## Assignment
In the listing that follows, how many lines include the string "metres"? Reply with only the number.

◇ ◇ ◇ ◇ ◇ ◇ ◇

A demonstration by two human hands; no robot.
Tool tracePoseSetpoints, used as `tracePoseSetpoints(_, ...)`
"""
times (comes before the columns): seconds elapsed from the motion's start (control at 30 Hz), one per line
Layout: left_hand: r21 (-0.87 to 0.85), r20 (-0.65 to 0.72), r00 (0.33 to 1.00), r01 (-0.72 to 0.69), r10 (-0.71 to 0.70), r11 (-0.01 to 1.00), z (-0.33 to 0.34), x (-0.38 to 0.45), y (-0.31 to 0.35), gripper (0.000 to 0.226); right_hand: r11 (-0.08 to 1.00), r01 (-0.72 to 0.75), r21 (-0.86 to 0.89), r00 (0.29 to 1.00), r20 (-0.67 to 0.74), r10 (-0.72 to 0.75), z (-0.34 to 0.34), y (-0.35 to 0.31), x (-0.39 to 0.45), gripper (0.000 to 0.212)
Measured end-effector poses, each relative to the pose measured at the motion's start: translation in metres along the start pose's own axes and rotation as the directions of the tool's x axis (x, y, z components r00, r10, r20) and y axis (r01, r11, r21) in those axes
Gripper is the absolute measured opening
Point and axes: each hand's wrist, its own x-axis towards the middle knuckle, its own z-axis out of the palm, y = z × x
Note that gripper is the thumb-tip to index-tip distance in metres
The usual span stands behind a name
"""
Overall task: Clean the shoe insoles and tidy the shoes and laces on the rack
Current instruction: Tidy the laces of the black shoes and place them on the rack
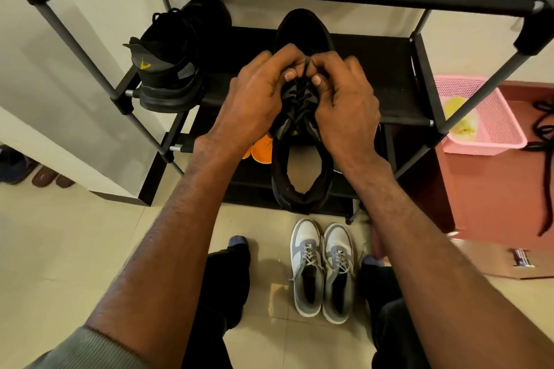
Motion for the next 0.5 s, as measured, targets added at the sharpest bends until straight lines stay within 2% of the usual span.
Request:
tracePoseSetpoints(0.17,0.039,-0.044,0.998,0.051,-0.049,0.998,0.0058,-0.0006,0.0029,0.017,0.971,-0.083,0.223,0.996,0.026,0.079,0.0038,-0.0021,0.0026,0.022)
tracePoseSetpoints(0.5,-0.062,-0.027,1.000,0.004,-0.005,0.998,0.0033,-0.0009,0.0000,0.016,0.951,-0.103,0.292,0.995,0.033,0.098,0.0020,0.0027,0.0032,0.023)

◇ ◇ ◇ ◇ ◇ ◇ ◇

## Solution for this exercise
2